Comment faire ? On ne peut pourtant faire que le même capital soit en même temps à la disposition de deux personnes différentes, celle qui l’a prêté et celle qui l’a emprunté ?

Si, vraiment, on y parvient et c’est précisément le titre négociable qui réalise ce problème en apparence insoluble. En échange du capital par lui cédé, le prêteur ou le vendeur à terme reçoit un titre, c’est-à-dire un morceau de papier sous-diverses formes, billet à ordre, lettre de change, etc., et ce titre représente une valeur qui, comme toutes les valeurs, peut être vendue. Si donc le prêteur veut rentrer dans ses capitaux, rien de plus simple : il lui suffit de vendre, ou, comme on dit, de négocier son titre.

  1. « Tu pourras prêter à intérêt à l’étranger, mais non à ton frère » (Deutéronome, XXIII, 20).
  2. Voy. Ashley, Economic History, et ci-après, De l’intérêt.
  3. M. Bruno Hildebrand classe même l’évolution économique en trois périodes : 1° l’économie naturelle caractérisée par l’absence de l’échange, c’est-à-dire par la consommation des produits par le producteur lui-même, ou tout au plus par l’échange en nature — ; 2° l’économie argent caractérisée par la vente et l’achat — ; 3° l’économie crédit caractérisée par le prêt et la vente à terme et qui, à notre avis, n’est pas encore arrivée à son apogée, puisque nous pensons qu’elle pourra un jour rendre complètement inutile l’emploi de la monnaie (Voy. ci-dessus p. 282). Toutefois cette classification a été critiquée par M. Kovalewsky dans la Revue le Devenir social, 1896).

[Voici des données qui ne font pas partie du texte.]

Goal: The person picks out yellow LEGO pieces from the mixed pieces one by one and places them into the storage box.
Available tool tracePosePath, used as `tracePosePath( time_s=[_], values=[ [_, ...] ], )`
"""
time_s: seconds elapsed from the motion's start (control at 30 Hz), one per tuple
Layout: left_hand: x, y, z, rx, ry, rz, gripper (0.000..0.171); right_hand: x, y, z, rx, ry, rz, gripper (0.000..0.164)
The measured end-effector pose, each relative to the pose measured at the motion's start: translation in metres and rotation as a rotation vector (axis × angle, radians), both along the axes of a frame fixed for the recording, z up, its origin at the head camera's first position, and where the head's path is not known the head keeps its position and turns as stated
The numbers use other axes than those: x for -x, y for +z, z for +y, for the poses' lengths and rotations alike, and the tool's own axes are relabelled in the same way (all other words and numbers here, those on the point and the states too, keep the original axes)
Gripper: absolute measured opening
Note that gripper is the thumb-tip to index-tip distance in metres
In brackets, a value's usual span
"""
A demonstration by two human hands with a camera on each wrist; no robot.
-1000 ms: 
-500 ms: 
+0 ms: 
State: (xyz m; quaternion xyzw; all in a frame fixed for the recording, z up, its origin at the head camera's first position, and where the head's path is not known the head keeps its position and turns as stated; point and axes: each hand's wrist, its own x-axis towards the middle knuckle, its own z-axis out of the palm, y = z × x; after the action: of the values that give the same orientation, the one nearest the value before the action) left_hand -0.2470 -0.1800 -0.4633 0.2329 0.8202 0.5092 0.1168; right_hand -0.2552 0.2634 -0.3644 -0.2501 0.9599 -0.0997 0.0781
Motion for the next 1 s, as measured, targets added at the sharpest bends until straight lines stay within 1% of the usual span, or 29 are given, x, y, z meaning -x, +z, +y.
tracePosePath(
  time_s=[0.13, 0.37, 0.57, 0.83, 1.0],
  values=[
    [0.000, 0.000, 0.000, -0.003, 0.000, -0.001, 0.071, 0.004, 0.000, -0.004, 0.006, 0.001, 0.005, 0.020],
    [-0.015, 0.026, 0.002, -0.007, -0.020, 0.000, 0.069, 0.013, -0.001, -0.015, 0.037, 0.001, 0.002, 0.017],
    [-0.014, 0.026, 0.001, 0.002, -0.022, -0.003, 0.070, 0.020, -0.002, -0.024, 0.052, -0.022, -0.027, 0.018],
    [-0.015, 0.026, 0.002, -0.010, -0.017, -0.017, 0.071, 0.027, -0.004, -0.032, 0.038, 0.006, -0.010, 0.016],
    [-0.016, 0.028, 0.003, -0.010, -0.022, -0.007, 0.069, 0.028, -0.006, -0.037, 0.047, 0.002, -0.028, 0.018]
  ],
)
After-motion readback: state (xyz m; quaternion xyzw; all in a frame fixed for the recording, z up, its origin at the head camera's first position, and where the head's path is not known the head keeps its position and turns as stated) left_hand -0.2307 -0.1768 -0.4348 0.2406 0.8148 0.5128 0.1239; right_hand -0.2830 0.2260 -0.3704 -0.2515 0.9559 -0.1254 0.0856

  4. Voir Paul Gide, La Novation.
    Le crédit a subi aussi simultanément une autre évolution que nous ne pouvons qu’indiquer ici parce qu’elle rentre dans la science du droit. Il a perdu le caractère exclusivement personnel qu’il avait à l’origine et s’est dénaturé en quelque sorte en devenant réel, c’est-à-dire en prenant pour objet et pour gage soit tel ou tel bien déterminé (hypothèque), soit du moins l’ensemble des biens du débiteur.
    Toutefois par un effet, curieux de ces évolutions en spirale dont nous avons cité plusieurs exemples (Voy. p. 280), on tend à revenir aujourd’hui au crédit personnel, c’est-à-dire reposant uniquement sur la foi, ce qui est bien la vraie et haute signification du crédit : ― par exemple dans les comptes-courant des Banques, dans les sociétés coopératives de crédit, etc. (Voyez ci-après).
  5. Les deux principales formes de titres de crédit sont les suivantes :
    1° La lettre de change. Paul, qui a vendu à Pierre, écrit ainsi « Montpellier, le 1er novembre 1897. ― À quatre-vingt-dix jours de date, veuillez payer à Jacques ou à son ordre, la somme de 1.000 francs, valeur reçue en marchandises ». Il ajoute en bas « À M. Pierre à Paris ». Il signe : « Paul », et il la remet à Jacques. ― Et quand Jacques voudra la transférer, il écrira derrière « Payez à l’ordre de Guillaume. ― Signé Jacques. » ― et ainsi de suite.
    2° Le billet à ordre. Pierre acheteur écrit ainsi « À quatre-vingt-dix jours de date, je paierai à Paul, ou à son ordre, la somme de 1.000 francs, valeur reçue en marchandises. Ce 1er novembre 1897. Signé : Pierre ».
    Le billet à ordre est donc simplement une promesse de payer faite par le débiteur à son créancier. La lettre de change est plus compliquée : c’est un ordre de payer adressé par le créancier à son débiteur, ordre de payer non point à lui-même créancier, mais à un tiers. C’est grâce à cette forme que la lettre de change est spécialement employée pour régler les opérations d’un lieu à un autre et d’un pays à un autre.
  6. La quantité de titres négociables ou, comme on dit, d’effets de commerce en circulation en France est de plus de 6 milliards en moyenne, de plus de 10 milliards en Angleterre. Mais à cela il faudrait ajouter les billets de banque, les chèques et les valeurs mobilières sous forme de titres au porteur, qui sont aussi, des titres de crédit, et on arriverait à un chiffre effrayant.